Set on an unnamed planet full of weird and wonderful wildlife you take on the role of a Freelancer, a faction of Javelin pilots who take on contracts and see themselves as keepers of the peace. These Javelins are exosuits that enable the wearer to fly and combat some of the strange beasts that can appear thanks to relics that harness the power of Anthem’s MacGuffin, The Anthem of Creation. This unseen device, through relics of a bygone age, has the ability to terraform parts of the planet, cause water to flow backwards and, more scarily, generate giant beasts that are no match for mere mortals. Without the Freelancers many of the planet’s cities would’ve likely been lost long ago and were revered by the populous thanks to their thrilling heroics.

The beauty that surrounds you at times is jaw-dropping.

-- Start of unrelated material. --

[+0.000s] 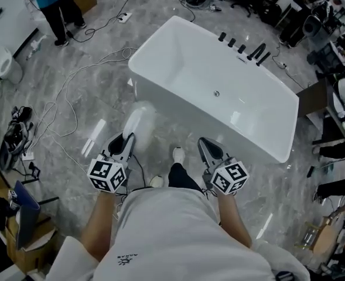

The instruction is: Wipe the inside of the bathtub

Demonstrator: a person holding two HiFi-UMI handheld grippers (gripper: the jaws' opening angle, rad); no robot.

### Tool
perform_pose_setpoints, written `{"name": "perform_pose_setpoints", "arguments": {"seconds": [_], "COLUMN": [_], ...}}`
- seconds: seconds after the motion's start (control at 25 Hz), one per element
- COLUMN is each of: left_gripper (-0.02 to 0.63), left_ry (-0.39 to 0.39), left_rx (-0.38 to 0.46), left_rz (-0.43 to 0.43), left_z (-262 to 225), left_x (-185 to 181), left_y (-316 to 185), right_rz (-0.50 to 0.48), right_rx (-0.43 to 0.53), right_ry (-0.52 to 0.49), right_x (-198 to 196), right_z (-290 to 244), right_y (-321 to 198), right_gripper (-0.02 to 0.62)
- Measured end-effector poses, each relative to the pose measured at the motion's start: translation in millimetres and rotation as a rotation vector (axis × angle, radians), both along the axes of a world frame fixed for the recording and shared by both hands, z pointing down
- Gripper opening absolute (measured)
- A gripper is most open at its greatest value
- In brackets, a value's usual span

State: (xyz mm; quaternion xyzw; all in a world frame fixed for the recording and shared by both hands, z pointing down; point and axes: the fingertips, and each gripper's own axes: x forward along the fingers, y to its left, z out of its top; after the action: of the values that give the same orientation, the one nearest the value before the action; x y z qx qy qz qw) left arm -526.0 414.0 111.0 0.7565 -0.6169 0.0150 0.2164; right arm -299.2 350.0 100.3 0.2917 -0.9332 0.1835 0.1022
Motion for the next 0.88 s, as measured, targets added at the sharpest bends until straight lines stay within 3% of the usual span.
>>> {"name": "perform_pose_setpoints", "arguments": {"seconds": [0.56,0.88], "left_gripper": [0.091,0.091], "left_ry": [-0.027,-0.036], "left_rx": [-0.01,-0.053], "left_rz": [-0.08,-0.167], "left_z": [-11,-14], "left_x": [19,32], "left_y": [-110,-163], "right_rz": [-0.085,-0.209], "right_rx": [-0.039,-0.067], "right_ry": [-0.019,-0.028], "right_x": [12,10], "right_z": [10,14], "right_y": [-123,-188], "right_gripper": [0.02,0.02]}}
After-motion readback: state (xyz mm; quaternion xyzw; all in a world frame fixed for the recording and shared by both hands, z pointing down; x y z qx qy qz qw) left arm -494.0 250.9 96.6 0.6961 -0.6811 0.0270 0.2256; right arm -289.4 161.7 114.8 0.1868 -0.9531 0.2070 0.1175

We start things off ten years before the main campaign as a wet behind the ears rookie. It is, however, a baptism of fire as a huge cataclysm threatens the people of Bastion, a nation in this unknown world. These cataclysms envelop the surrounding area with storms and giant creatures, and effectively render the area inhospitable. This particular cataclysm is dubbed the Heart of Rage and things go from bad to worse rather quickly. On your way in your Javelin is knocked out of the sky and it’s here that you begin your story. You are then guided through getting back on your feet by your crew’s Cypher, a person who is able to “hear” the Anthem of Creation as well as see things through their pilots. It is this sequence where you choose your pilot’s sex and are given in-game tutorials on how to jump, fly and shoot.

It’s a neat way to incorporate a tutorial and in no time we were jumping around, hovering over our enemies and laying waste to all the killer scorpions. Which was great until things got even worse as we learnt that other Freelancers were dropping like flies. After the group’s Cypher, Faye, orders a general retreat two hulking Titans — an incredibly tough foe — appear in the Heart of Rage, the group leader Haluk demands they stay and fight. As he is ignored and dragged to safety in this stunning opening mission. The scene is then set for a world rich in lore, interesting characters and some rather exquisite voice acting.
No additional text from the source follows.